YOUR ASSIGNMENT:
In the data below, which lines hold "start"? Copy every one.

EXERCISE DATA:
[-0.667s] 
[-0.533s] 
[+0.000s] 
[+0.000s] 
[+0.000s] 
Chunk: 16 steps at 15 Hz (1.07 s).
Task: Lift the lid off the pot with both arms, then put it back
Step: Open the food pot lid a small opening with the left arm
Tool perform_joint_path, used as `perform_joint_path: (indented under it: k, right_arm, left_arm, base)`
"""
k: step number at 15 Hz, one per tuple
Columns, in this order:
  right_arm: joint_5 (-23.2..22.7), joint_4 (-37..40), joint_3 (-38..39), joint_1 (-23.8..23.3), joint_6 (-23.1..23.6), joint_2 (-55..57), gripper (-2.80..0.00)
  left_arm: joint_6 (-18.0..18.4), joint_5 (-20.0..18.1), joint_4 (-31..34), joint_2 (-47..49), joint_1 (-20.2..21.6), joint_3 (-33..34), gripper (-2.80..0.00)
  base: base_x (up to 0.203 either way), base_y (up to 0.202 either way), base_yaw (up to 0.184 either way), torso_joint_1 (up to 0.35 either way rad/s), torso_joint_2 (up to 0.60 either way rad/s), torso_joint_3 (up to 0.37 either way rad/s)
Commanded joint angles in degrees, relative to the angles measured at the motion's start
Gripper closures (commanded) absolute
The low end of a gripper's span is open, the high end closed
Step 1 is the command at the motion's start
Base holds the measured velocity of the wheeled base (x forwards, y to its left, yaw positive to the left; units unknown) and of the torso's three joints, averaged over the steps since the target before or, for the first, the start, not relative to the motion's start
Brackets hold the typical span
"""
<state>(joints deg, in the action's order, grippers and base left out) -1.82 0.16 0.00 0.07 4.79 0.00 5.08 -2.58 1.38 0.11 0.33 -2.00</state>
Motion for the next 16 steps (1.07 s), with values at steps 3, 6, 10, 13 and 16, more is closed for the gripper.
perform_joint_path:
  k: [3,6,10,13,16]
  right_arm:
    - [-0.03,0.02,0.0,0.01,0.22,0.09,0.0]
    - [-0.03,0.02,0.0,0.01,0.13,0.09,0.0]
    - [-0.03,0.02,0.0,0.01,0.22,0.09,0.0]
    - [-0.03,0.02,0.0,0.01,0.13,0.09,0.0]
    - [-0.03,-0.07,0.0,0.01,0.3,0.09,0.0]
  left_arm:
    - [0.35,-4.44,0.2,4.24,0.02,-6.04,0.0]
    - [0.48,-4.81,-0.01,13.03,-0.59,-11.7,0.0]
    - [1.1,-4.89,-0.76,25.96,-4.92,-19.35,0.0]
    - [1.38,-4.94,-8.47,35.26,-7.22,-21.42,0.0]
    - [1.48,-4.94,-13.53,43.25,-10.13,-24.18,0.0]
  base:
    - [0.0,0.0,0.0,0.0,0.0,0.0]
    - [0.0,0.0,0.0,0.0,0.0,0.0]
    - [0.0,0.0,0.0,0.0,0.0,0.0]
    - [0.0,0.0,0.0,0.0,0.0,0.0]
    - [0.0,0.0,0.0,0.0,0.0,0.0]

SOLUTION BELOW:
Commanded joint angles in degrees, relative to the angles measured at the motion's start
Step 1 is the command at the motion's start
Base holds the measured velocity of the wheeled base (x forwards, y to its left, yaw positive to the left; units unknown) and of the torso's three joints, averaged over the steps since the target before or, for the first, the start, not relative to the motion's start

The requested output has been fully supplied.